Attempts at development can come only from changes in land tenure aiming at a fairer distribution of land and of other inputs (cattle, labour and other) applied to the agricultural productive process. These changes would have decisive micro-economic consequences for the single farmers.
Evidence from other semi-arid, degradation-prone African areas shows that a process of agricultural intensification focussed mainly on labour input can lead to increasing production coupled with stable or even improving soil situation.

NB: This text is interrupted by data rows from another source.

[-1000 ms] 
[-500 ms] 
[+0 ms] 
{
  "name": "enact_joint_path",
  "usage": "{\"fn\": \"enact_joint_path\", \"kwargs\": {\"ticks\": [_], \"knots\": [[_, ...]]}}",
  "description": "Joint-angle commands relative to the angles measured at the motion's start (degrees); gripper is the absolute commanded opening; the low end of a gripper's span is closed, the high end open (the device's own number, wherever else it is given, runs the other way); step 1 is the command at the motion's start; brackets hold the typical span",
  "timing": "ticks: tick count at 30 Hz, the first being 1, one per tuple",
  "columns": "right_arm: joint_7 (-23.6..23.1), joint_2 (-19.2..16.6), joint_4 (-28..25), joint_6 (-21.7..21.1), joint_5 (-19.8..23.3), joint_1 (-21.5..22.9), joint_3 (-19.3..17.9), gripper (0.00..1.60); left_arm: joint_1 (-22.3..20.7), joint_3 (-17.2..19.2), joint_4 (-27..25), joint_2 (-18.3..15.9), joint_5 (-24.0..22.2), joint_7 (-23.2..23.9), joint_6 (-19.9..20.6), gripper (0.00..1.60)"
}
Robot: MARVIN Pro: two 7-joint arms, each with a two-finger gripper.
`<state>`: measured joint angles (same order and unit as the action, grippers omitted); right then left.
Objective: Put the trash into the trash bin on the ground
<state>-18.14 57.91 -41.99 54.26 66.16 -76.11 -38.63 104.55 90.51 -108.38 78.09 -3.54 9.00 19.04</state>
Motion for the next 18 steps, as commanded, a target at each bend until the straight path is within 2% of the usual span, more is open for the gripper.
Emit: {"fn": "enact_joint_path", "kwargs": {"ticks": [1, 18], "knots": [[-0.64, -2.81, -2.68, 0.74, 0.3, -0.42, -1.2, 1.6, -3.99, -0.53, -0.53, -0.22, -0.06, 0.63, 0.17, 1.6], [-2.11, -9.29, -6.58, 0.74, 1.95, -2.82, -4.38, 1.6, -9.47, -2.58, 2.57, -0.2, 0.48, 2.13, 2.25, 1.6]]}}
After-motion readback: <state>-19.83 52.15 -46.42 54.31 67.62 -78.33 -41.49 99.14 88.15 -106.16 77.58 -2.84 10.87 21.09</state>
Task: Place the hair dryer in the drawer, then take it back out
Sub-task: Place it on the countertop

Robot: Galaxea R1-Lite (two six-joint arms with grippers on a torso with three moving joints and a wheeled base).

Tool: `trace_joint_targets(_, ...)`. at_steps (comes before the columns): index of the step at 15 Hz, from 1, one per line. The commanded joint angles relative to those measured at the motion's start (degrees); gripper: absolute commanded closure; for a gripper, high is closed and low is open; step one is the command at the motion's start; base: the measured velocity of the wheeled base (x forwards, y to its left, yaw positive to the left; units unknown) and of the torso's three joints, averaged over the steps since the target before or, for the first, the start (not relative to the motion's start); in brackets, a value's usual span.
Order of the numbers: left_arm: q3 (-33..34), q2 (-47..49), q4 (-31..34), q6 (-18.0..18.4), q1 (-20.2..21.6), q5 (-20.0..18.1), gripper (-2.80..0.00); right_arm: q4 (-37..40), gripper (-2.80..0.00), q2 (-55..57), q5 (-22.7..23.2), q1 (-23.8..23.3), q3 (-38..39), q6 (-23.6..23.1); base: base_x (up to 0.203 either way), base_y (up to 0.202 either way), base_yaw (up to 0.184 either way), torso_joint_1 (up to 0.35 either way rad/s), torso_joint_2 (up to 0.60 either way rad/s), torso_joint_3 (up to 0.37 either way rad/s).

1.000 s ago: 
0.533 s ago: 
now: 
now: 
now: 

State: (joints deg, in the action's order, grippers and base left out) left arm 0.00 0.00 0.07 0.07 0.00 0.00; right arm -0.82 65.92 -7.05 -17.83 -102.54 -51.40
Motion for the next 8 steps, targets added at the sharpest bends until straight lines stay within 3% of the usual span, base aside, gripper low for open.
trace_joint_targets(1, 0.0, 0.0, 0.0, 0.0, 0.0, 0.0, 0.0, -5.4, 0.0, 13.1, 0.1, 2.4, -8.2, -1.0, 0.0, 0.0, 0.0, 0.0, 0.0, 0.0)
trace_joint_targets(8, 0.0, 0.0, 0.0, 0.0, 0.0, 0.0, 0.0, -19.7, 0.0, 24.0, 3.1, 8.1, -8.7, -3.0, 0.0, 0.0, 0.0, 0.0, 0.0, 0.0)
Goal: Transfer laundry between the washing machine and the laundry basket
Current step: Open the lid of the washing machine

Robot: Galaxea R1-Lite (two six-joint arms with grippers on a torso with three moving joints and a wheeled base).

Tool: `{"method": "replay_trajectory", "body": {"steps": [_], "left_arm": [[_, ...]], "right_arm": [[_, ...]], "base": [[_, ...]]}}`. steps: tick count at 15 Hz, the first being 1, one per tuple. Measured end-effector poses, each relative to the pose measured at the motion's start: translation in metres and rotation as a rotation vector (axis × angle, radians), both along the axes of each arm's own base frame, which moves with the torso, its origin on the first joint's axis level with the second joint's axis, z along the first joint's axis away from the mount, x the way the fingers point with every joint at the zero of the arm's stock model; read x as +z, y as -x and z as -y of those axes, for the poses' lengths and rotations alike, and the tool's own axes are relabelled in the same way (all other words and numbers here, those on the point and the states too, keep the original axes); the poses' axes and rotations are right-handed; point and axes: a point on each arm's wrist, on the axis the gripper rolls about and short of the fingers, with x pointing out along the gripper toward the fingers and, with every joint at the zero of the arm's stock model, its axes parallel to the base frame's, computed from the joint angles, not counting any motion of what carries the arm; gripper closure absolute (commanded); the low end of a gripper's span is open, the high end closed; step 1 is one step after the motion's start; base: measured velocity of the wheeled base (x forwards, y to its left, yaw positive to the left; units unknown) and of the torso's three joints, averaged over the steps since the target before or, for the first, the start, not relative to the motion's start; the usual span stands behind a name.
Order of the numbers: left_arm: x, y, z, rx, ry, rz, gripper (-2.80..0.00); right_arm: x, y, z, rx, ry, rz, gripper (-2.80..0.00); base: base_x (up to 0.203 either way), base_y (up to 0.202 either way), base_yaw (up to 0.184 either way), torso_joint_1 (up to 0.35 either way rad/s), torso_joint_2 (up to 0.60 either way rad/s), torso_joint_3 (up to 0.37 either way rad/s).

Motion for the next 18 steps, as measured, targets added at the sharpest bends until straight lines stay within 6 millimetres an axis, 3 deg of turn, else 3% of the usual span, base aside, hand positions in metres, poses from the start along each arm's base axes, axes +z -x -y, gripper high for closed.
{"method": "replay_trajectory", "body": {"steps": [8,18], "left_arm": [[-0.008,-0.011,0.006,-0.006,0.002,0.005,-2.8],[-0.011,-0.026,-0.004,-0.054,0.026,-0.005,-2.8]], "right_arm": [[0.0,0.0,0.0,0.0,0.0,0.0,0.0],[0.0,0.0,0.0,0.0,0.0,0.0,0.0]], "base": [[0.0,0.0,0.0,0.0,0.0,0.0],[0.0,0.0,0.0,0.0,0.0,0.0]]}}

Empirical studies from Kenya and Nigeria show successful examples of sustainable management of resources attained during steady increases in population. In two particular areas of these two countries, the following trends occurred:
All these facts reflect a situation of intensification, with agriculture becoming more and more economically important for the area. The most important reasons of the success of these agricultural systems appear to be the increasing quantity of labour inputs utilized and the incentive of producing for internal and external markets.
Sound agricultural systems are always the result of a whole complex of variables which interact together and mutually reinforce.
In Lesotho, the link between intensification (more labour, capital, inputs and produce per same unit of land) and conservation (of land and its natural qualities) has not been attained. The substitution of labour for scarce land cannot take place as the most productive labour force is employed in migrant work and not in agriculture. High population density is coupled with a population structure that is extremely age- and sex- imbalanced (with majority of women and elderly). Competitiveness of South African agricultural products is another major factor leading to, inter alia, very little investment or reinvestment in agriculture. With high population pressure and low inputs to agriculture, low productivity of agricultural labour and degradation of renewable resources are virtually unavoidable, making Lesotho the country with the highest rate of soil erosion in Africa.
Attempts to improve the situation can also come from macro-economic measures, such as a policy for changing the terms of external trade and a remunerative price policy for farmers.